41

"Het priesterschap van de priesters veronderstelt weliswaar de sacramenten van de christelijke initiatie, maar wordt toch overgedragen door dat speciale sacrament dat de priesters door de zalving van de Heilige Geest tekent met een bijzonder merkteken en hen zo gelijkvormig aan Christus-Priester maakt, dat zij in de persoon van Christus, het Hoofd, kunnen optreden" (Tweede Vaticaans Concilie, Decreet Presbyterorum ordinis, 2). De Kerk is wat zij is, niet door een menselijke gril, maar door de uitdrukkelijke wil van haar stichter, Jezus Christus. "Het offer en het priesterschap zijn op goddelijk gezag zo verbonden, dat beide in de gehele wet [het oude en het nieuwe verbond] bestaan hebben. Van de Kerk immers, die door de instelling van de Heer het zichtbaar offer van de Eucharistie heeft ontvangen, dient men te zeggen dat in haar het nieuwe, zichtbare en uitwendige priesterschap bestaat waarnaar het oude overgebracht is" (Concilie van Trente, Doctrina de sacramento ordinis, cap. 1; DS 1764957).

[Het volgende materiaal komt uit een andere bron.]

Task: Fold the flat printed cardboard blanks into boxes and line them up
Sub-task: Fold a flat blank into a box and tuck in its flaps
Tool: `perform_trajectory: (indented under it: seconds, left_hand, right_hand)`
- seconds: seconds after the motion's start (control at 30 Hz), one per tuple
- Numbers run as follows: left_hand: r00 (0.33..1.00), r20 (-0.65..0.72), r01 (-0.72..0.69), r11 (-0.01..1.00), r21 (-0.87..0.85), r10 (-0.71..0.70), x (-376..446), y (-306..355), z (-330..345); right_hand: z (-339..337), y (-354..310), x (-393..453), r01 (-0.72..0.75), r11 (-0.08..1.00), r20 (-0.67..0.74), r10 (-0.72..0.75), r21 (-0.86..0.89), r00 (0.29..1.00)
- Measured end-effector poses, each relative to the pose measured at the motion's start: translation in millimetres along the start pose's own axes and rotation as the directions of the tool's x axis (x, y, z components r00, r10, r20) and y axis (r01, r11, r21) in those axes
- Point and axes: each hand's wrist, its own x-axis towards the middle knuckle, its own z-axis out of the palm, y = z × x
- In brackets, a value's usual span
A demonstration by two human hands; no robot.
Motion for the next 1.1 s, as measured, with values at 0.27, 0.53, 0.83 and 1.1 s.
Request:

Wie gewijd is, bezit boven het algemeen priesterschap van alle gelovigen ook het ambtelijk priesterschap. Derhalve kan men, ook al zou het een dwaling zijn te verdedigen dat een priester meer gelovige is dan elke andere gelovige, heel goed stellen dat hij meer priester is. Hij behoort zoals alle gelovigen tot dit priesterlijk volk dat door Christus is vrijgekocht en is bovendien gemarkeerd met het teken van het ambtelijk priesterschap, dat "qua aard en niet alleen naar rangorde onderscheiden is" (Tweede Vaticaans Concilie, Dogmatische constitutie Lumen gentium, 10) van het algemeen priesterschap van de gelovige.